ACTIVITY -
Scan the records that follow, and whenever a line has the word "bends", copy it.

EXERCISE INPUT -
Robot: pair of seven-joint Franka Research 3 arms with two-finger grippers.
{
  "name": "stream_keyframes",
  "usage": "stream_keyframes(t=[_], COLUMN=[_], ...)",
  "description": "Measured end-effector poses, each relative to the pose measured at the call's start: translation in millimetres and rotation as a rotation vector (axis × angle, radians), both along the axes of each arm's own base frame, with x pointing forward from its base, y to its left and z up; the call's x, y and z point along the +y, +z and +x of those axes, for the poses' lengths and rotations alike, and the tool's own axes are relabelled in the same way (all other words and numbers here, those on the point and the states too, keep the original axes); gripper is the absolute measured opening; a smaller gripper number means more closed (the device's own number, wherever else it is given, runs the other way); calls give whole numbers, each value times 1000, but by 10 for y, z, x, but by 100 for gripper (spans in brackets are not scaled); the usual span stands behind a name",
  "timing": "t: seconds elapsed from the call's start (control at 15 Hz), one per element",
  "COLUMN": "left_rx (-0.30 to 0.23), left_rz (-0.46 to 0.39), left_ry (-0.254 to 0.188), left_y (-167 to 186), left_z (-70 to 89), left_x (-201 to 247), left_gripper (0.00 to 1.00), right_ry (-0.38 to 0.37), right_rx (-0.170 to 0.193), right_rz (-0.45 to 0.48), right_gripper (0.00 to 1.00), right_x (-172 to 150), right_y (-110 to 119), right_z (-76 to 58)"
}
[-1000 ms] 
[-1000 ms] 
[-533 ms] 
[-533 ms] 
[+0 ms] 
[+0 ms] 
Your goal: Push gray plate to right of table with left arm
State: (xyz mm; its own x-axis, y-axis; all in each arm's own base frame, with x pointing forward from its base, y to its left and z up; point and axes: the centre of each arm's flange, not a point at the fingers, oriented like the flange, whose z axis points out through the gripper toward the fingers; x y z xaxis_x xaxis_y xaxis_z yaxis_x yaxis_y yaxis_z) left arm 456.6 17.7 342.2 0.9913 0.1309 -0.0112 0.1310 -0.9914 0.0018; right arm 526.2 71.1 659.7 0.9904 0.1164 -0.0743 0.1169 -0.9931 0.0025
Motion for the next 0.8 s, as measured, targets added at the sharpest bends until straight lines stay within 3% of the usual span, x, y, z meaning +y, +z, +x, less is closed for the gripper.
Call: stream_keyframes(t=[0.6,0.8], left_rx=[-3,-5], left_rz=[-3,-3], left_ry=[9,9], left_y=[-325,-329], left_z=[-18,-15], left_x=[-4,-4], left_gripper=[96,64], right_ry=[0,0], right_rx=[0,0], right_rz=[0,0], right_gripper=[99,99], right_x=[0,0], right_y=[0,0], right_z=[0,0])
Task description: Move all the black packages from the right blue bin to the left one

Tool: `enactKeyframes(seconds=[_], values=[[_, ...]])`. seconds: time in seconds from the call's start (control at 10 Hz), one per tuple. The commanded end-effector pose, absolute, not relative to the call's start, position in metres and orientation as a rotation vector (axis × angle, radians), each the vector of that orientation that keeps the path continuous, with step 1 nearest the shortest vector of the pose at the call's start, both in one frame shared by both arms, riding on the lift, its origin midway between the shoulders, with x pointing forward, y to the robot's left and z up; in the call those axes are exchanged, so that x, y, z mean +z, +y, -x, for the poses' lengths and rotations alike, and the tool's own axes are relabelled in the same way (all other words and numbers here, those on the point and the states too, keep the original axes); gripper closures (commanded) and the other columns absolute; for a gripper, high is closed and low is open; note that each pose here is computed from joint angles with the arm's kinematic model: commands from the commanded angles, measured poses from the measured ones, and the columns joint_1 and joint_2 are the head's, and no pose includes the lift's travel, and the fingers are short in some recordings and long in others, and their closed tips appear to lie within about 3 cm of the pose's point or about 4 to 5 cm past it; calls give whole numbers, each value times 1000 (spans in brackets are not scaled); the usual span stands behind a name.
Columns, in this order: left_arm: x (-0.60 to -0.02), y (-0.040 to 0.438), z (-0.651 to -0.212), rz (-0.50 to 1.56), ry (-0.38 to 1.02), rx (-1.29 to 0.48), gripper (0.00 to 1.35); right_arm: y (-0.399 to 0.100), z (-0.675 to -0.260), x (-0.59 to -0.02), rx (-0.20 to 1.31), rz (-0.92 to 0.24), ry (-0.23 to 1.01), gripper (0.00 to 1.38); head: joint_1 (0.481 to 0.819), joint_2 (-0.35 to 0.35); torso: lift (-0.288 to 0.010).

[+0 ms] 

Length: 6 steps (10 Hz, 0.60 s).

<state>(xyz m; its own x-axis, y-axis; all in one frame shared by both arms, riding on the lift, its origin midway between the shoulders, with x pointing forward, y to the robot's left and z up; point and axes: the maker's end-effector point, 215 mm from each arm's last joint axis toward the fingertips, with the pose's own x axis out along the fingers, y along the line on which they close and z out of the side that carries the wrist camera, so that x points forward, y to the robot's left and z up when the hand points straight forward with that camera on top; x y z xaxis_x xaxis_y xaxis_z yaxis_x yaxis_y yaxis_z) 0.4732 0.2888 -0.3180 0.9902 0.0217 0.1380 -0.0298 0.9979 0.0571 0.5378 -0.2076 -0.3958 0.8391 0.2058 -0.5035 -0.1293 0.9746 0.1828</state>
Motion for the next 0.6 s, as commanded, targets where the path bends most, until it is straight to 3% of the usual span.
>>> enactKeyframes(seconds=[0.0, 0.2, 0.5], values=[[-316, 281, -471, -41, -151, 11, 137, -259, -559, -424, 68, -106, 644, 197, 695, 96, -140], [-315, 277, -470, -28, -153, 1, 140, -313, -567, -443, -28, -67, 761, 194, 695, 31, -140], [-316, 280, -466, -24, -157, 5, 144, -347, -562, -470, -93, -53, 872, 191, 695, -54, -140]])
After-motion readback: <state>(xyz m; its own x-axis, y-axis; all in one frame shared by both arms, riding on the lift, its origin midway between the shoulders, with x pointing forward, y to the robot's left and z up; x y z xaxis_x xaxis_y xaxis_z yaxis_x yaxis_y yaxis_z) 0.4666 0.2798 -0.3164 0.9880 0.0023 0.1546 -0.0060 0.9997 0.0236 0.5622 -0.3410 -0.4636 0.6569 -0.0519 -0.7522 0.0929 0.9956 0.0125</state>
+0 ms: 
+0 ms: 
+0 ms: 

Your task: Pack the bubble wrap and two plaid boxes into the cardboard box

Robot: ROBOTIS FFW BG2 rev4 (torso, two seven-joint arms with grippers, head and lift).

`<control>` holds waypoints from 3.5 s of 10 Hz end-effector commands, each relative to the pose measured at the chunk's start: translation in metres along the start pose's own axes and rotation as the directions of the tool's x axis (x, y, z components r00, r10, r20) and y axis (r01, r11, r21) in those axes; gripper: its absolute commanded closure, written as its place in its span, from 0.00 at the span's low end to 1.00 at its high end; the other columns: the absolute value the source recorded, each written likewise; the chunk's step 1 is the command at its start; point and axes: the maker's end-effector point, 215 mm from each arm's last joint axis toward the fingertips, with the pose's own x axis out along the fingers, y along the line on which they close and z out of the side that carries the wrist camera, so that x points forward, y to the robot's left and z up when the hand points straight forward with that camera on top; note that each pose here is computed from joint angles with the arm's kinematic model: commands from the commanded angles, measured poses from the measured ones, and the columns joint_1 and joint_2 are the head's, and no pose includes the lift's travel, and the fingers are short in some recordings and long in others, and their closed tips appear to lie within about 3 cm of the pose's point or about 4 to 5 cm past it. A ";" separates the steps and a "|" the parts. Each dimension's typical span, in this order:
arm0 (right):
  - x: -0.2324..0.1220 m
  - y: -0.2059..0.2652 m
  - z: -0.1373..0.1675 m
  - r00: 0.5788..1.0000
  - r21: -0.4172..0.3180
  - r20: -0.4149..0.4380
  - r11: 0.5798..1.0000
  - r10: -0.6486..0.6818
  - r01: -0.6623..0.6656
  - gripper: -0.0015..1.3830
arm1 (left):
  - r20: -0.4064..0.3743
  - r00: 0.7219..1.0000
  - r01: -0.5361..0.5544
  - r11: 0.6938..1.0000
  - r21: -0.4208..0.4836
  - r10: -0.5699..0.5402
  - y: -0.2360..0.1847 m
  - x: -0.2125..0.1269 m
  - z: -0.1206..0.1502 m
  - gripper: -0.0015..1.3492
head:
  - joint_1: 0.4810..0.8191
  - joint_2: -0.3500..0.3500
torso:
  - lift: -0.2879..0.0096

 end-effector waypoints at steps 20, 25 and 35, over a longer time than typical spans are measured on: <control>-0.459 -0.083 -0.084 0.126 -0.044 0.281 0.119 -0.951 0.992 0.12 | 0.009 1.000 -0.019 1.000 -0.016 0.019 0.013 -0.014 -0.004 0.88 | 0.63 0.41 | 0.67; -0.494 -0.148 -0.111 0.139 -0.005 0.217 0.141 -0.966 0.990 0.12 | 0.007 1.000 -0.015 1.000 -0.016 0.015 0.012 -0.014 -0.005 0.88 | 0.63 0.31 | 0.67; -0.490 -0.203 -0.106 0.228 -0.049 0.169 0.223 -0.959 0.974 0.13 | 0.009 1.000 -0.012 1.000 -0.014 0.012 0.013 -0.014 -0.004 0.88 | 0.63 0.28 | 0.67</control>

RESULT -
Motion for the next 0.8 s, as measured, targets added at the sharpest bends until straight lines stay within 3% of the usual span, x, y, z meaning +y, +z, +x, less is closed for the gripper.
Motion for the next 0.6 s, as commanded, targets where the path bends most, until it is straight to 3% of the usual span.

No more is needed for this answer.